§ EXERCISE GOAL:
Answer with a single number stating how many lines of the entries below include the string "camera".

§ EXERCISE DATA:
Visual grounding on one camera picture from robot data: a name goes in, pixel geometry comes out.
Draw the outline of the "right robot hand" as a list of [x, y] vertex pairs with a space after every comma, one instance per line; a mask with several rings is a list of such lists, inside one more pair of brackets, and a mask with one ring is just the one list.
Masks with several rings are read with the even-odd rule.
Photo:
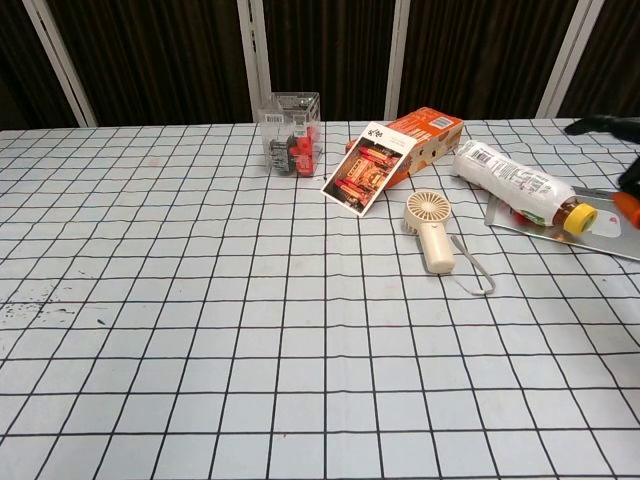
[[[564, 128], [567, 135], [591, 132], [609, 133], [618, 140], [639, 144], [639, 118], [592, 115], [579, 119]], [[639, 158], [618, 178], [619, 191], [611, 195], [617, 210], [639, 228]]]

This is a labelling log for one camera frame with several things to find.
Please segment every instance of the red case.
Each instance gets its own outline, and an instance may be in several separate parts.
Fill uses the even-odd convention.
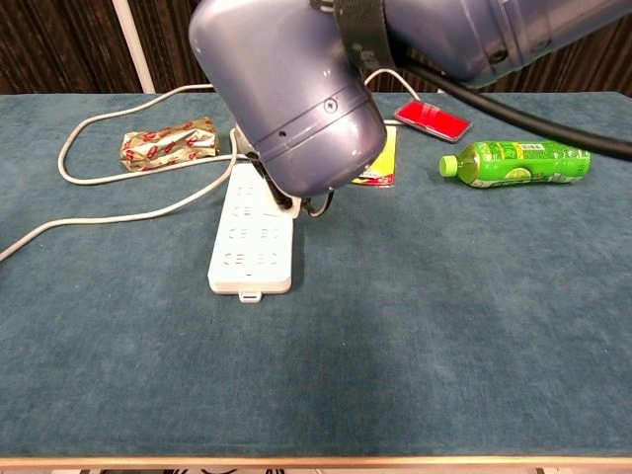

§ OUTPUT OF THE TASK:
2